In July, the Hyderabad-based company released data from the final analysis of Covaxin and said that it demonstrated overall efficacy of 77.8 per cent against symptomatic infection. It also said that Covaxin has now received emergency use authorisations (EUAs) in 16 countries including, Brazil, India, Philippines, Iran, Mexico, with EUAs in process in 50 countries worldwide.
India has undertaken one of the world's largest vaccination drives and so far distributed more than 430 million doses. Covaxin was given emergency use authorisation on January 3 this year by India's drugs regulator, Dr VG Somani, even though its efficacy data was still not out.
The government said in May it would make 516 million shots available by the end of July. It wants to inoculate all its estimated 944 million adults by December.
Bharat Biotech, meanwhile, said that it is in discussions with the World Health Organization (WHO) to obtain emergency use listing (EUL) for Covaxin.
All documents required for EUL have been submitted to WHO by Bharat Biotech for Covaxin as of July 9 and the review process by the agency has commenced, minister of state for Health Bharati Pravin Pawar told Rajya Sabha last week.

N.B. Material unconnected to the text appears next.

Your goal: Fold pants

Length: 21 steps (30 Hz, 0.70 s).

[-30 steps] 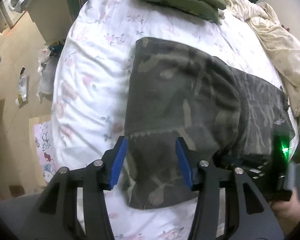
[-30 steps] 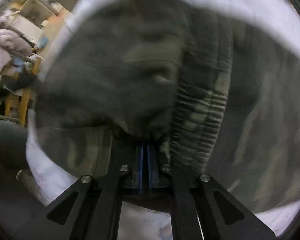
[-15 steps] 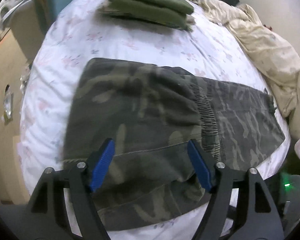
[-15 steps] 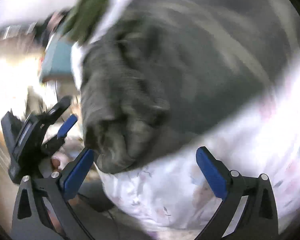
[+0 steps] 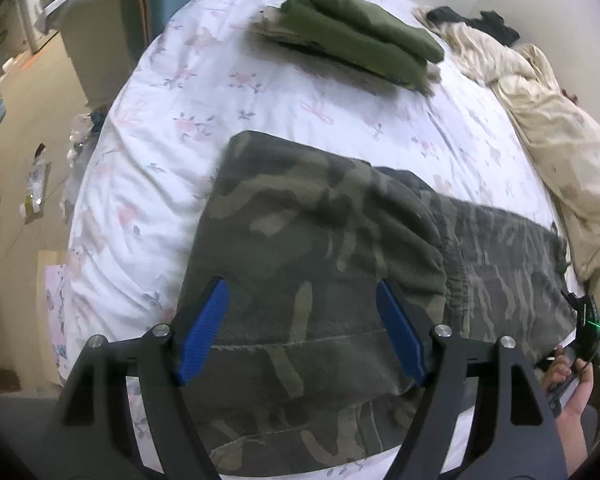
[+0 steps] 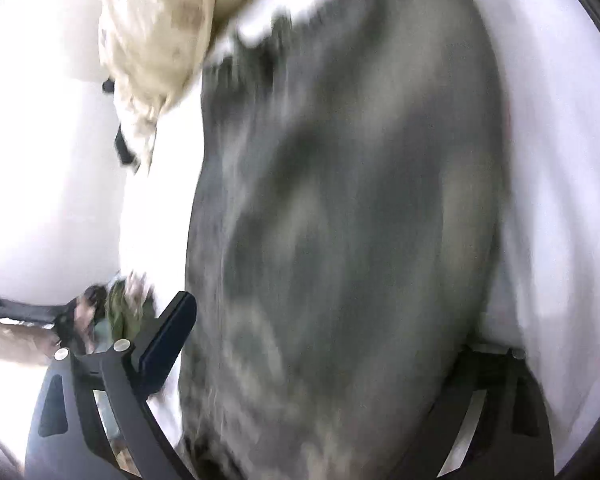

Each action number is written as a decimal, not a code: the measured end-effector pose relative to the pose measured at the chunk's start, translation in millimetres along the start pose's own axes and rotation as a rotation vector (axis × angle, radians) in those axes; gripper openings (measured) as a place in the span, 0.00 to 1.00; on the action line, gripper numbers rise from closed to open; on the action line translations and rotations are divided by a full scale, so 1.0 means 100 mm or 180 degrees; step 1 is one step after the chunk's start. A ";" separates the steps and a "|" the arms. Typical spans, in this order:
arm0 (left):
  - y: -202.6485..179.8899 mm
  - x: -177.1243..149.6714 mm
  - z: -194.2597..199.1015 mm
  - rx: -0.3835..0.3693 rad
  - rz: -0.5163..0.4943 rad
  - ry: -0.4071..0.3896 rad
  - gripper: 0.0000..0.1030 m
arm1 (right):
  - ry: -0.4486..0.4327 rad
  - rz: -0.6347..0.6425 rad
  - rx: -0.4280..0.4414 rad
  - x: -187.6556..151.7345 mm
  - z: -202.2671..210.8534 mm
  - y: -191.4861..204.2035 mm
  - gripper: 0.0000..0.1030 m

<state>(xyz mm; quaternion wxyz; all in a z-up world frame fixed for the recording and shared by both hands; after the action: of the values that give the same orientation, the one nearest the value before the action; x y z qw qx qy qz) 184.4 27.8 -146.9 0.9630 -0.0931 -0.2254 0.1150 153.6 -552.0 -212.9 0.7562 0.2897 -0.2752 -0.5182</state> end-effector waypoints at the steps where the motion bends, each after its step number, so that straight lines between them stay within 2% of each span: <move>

"The review process by WHO has commenced. WHO usually takes up to six weeks to decide on Emergency Use Listing (EUL) submissions," she said in a written reply.
The first interim analysis result released by Bharat Biotech in March showed that Covaxin had an efficacy of nearly 81 per cent. The analysis was based on 43 cases, of which 36 cases of Covid-19 were observed in the placebo group versus 7 cases observed in the BBV152 (Covaxin) group, according to Bharat Biotech.
The second interim analysis released April showed that the the vaccine's efficacy against severe Covid-19 disease was 100%.